Nour, a Lebanese and Palestinian man who grew up largely out of the country, is attempting to rediscover his roots. Upon meeting him for the first time, Myriam dryly remarks that “roots are something that we ourselves re-fabricate and completely modify, just as when we prepare food, we add spices according to our tastes,” foreshadowing Nour’s defeat. Myriam herself, however, also fails in the goals of her return: she attempts to reclaim the family home but never steps foot in the door; she searches for a memory of the war but finds reluctance and forced normalcy instead; she looks for closure with Georges but realizes she will never have an answer to what happened to him. While she does experience sexual pleasure for the first time in years, and notably only in the city where she was once able to conceive a child, the circumstances of Nour’s failed return end their relationship. Most significant of her failed returns, and perhaps most revealing of her fear of settling down elsewhere, is her search for the doctor who performed her abortion to hear from his mouth that she once did have a child living inside her. The news of his death forces Myriam to accept her infertility, highlighting the incongruity between what one expects from a place upon return and what one ultimately finds.

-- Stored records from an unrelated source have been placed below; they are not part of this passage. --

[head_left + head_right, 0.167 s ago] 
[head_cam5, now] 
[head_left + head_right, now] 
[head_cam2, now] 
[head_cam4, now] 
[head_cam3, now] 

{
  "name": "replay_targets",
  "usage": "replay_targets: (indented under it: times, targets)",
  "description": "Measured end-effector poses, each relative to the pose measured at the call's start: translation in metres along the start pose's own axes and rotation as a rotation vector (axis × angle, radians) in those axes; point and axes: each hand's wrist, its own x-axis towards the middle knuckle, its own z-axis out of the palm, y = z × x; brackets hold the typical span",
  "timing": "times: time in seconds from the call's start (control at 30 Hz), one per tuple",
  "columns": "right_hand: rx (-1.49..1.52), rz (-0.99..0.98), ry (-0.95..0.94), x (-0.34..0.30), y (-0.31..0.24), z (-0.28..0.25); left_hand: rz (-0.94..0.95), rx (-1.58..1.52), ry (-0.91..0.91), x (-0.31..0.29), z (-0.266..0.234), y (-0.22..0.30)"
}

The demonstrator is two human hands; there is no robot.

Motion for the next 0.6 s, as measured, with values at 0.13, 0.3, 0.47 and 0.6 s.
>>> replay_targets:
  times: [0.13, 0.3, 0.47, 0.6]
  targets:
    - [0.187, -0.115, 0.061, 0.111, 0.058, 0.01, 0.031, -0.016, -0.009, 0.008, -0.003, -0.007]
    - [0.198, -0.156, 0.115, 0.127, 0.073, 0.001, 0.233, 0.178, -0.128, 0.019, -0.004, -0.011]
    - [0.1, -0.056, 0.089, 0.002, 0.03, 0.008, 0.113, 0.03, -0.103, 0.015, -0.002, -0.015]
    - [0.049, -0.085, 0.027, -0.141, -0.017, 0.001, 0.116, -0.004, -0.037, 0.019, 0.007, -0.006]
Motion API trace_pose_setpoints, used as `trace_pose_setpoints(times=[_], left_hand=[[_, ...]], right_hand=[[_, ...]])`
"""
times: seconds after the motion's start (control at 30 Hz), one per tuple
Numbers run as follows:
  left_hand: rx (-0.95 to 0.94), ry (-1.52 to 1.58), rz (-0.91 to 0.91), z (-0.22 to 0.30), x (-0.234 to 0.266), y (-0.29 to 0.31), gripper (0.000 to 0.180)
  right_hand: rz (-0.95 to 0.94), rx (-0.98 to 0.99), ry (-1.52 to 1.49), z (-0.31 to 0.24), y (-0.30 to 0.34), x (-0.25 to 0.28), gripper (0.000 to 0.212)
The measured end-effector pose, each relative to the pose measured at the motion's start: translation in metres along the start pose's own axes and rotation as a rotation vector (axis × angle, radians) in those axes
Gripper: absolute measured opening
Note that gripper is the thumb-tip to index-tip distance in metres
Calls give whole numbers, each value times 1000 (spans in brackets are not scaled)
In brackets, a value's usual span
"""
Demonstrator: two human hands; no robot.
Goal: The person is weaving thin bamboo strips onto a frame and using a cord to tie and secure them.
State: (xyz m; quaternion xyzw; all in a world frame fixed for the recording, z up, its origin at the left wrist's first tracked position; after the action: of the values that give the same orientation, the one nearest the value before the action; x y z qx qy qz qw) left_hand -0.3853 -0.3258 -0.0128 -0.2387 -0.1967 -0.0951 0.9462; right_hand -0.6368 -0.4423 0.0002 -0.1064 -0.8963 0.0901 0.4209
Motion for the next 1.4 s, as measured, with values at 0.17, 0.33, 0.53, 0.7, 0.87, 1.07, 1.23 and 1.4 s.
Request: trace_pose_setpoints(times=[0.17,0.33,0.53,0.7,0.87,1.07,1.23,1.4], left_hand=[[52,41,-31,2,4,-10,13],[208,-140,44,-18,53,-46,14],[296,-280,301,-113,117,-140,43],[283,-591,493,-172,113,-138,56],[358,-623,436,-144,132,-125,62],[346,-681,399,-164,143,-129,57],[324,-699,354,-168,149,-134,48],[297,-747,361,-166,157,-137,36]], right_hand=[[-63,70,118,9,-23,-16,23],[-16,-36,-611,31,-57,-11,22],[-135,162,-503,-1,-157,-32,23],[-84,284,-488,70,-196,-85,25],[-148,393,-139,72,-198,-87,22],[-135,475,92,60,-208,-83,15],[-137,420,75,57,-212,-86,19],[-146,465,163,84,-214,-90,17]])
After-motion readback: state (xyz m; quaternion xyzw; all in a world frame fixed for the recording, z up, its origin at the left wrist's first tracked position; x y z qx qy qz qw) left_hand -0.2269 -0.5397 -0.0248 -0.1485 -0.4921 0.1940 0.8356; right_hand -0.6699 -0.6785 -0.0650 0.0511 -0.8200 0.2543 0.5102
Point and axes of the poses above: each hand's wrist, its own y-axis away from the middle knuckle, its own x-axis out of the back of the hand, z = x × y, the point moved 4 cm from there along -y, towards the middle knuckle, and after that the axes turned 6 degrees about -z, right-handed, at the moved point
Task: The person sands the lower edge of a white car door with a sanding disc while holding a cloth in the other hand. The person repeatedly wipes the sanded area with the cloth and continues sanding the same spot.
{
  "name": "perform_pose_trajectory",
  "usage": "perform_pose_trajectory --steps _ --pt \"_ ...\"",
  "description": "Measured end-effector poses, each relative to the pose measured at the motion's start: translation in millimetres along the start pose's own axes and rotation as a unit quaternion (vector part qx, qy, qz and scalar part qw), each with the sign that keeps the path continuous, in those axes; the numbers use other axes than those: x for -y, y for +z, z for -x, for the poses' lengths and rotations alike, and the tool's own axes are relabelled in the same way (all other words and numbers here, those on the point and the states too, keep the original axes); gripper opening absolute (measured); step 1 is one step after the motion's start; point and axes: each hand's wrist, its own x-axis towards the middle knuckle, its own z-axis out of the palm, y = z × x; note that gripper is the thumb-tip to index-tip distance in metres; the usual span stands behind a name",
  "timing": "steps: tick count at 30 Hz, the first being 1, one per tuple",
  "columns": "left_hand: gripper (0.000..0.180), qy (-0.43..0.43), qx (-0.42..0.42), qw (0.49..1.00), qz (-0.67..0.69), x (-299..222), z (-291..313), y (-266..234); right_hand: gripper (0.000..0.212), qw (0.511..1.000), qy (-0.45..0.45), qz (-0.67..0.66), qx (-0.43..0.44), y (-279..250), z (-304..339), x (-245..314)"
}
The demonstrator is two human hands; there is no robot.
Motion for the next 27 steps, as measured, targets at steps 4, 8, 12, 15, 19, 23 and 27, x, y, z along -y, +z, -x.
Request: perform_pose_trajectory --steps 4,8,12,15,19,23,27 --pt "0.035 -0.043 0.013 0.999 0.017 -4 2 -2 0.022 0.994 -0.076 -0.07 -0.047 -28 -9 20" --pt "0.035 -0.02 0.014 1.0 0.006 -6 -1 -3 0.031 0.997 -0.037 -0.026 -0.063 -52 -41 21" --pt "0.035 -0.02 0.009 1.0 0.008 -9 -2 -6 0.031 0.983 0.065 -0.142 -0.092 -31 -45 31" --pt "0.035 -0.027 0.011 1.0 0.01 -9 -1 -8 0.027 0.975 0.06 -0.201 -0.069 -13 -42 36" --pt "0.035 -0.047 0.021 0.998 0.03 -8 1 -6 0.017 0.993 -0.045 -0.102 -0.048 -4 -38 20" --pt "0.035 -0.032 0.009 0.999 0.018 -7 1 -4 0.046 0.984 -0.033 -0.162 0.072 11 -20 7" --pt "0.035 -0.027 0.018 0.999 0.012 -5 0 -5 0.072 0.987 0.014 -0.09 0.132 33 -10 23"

Haunted by her sporadic experience of time and tormented by the lack of explanation for what happened to Georges and her fertility, Myriam learns that she must come to terms with her inability to return to the Beirut she wants to exist. “When we leave we die a little death. We die in peace,” she reflects after her relationship with Nour ends and she decides to remain in Beirut instead of moving back to Kenya. “And we leave in peace. Parting is not simply a little death, it’s returning to the selves that we’d forgotten in the exuberance of passion.” Although the Beirut that Myriam thinks she remembers no longer exists, she can finally return to the memory of herself she had forgotten in her search for happiness.